◆ ACTION ITEM
Your answer should be an exact copy of the lines from the one holding "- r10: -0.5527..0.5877" to the end of the material below, pictures left out.

◆ INFORMATION PROVIDED
==================================================
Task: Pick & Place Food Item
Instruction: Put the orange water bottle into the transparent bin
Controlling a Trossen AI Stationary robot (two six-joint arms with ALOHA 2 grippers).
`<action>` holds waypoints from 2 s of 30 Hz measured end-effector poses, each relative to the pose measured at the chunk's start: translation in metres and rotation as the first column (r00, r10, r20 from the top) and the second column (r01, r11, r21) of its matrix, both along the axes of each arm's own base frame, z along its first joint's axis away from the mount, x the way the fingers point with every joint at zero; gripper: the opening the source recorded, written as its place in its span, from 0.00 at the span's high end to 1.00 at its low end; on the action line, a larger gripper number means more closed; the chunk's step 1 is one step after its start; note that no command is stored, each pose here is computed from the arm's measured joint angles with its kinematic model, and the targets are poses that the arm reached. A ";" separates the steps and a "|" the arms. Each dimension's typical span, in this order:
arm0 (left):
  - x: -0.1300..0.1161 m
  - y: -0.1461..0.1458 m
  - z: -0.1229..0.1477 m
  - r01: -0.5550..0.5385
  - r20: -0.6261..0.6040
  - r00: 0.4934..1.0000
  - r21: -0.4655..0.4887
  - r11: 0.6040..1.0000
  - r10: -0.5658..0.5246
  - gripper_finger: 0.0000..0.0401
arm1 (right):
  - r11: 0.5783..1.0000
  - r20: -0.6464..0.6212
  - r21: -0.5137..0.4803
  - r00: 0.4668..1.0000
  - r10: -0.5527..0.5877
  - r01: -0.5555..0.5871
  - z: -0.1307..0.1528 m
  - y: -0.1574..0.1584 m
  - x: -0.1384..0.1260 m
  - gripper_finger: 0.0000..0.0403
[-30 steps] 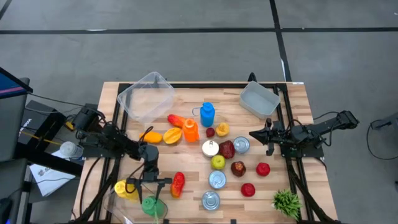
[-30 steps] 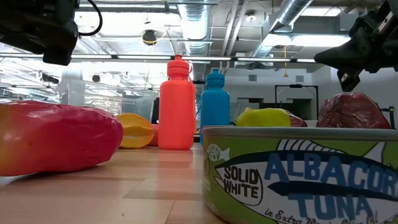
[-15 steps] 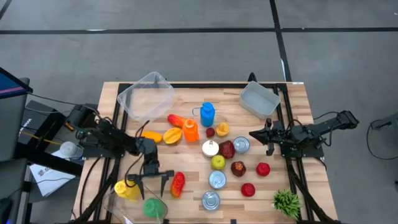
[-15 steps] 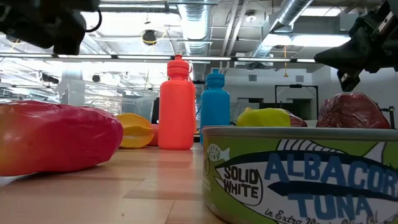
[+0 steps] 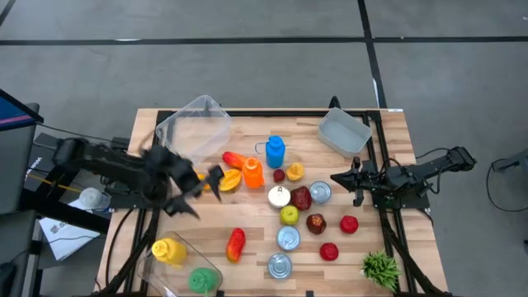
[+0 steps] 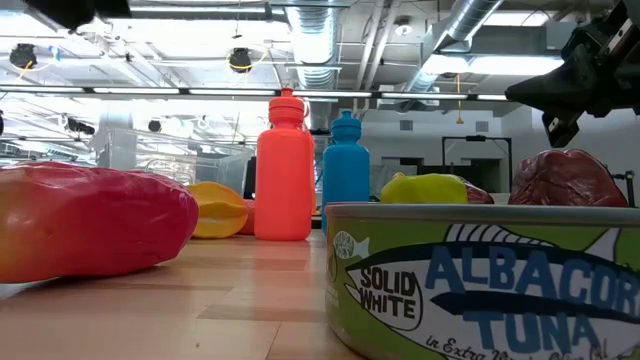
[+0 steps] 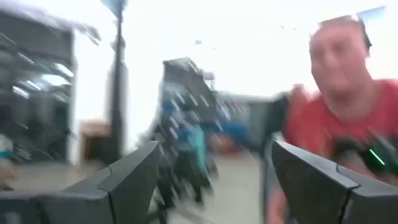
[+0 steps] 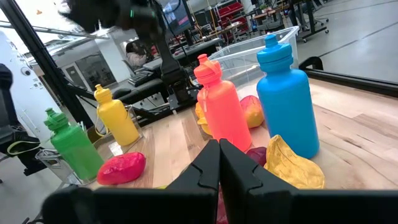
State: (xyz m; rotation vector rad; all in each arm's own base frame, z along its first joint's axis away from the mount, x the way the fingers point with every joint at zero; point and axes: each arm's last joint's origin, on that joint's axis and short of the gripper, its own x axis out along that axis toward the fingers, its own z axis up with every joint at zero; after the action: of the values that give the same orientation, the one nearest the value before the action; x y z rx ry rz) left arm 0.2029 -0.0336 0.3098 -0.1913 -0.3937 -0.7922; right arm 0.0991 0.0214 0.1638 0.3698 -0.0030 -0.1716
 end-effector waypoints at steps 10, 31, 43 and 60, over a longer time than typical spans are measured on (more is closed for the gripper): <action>-0.062 0.023 0.087 -0.263 0.053 0.963 -0.023 0.964 0.264 0.68 | 1.000 0.000 0.000 1.000 0.000 0.000 0.000 0.000 0.000 1.00; -0.134 0.032 0.065 -0.635 0.054 0.771 -0.013 0.773 0.635 1.00 | 1.000 -0.002 -0.013 1.000 0.000 0.000 0.000 0.000 0.000 1.00; -0.113 0.034 0.021 -0.637 -0.016 0.770 -0.063 0.768 0.638 1.00 | 0.927 -0.065 -0.374 0.998 -0.016 -0.009 0.000 -0.001 0.000 1.00; -0.100 0.028 -0.023 -0.476 -0.131 0.879 -0.216 0.853 0.458 1.00 | 0.796 0.152 0.601 0.967 -0.202 0.072 0.006 -0.005 -0.001 1.00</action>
State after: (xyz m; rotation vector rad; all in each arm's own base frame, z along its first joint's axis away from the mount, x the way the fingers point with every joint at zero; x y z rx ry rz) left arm 0.1024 -0.0059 0.2871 -0.3381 -0.4438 -0.2504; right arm 0.0983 0.0162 0.1699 1.0207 -0.1907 -0.2787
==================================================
◆ SOLUTION TO THE EXERCISE
  - r10: -0.5527..0.5877
  - r01: -0.5555..0.5871
  - z: -0.1307..0.1528 m
  - y: -0.1574..0.1584 m
  - x: -0.1384..0.1260 m
  - gripper_finger: 0.0000..0.0403
[-30 steps] 
[-30 steps] 
[-15 steps] 
[-15 steps] 
[+0 steps] 
[+0 steps] 
[+0 steps] 
[+0 steps] 
State: (xyz m; rotation vector rad; all in each arm's own base frame, z along its first joint's axis away from the mount, x the way the fingers point with every joint at zero; point and axes: each arm's last joint's origin, on that joint's axis and short of the gripper, its own x axis out along that axis toward the fingers, its own z axis up with every joint at zero; after the action: of the values that give the same orientation, the one nearest the value before the action; x y z rx ry rz) left arm 0.2029 -0.0336 0.3098 -0.1913 -0.3937 -0.7922; right arm 0.0991 0.0214 0.1638 0.3698 -0.0030 -0.1716
 end-effector waypoints at steps 10, 31, 43 and 60, over a longer time than typical spans are measured on (more is closed for the gripper): <action>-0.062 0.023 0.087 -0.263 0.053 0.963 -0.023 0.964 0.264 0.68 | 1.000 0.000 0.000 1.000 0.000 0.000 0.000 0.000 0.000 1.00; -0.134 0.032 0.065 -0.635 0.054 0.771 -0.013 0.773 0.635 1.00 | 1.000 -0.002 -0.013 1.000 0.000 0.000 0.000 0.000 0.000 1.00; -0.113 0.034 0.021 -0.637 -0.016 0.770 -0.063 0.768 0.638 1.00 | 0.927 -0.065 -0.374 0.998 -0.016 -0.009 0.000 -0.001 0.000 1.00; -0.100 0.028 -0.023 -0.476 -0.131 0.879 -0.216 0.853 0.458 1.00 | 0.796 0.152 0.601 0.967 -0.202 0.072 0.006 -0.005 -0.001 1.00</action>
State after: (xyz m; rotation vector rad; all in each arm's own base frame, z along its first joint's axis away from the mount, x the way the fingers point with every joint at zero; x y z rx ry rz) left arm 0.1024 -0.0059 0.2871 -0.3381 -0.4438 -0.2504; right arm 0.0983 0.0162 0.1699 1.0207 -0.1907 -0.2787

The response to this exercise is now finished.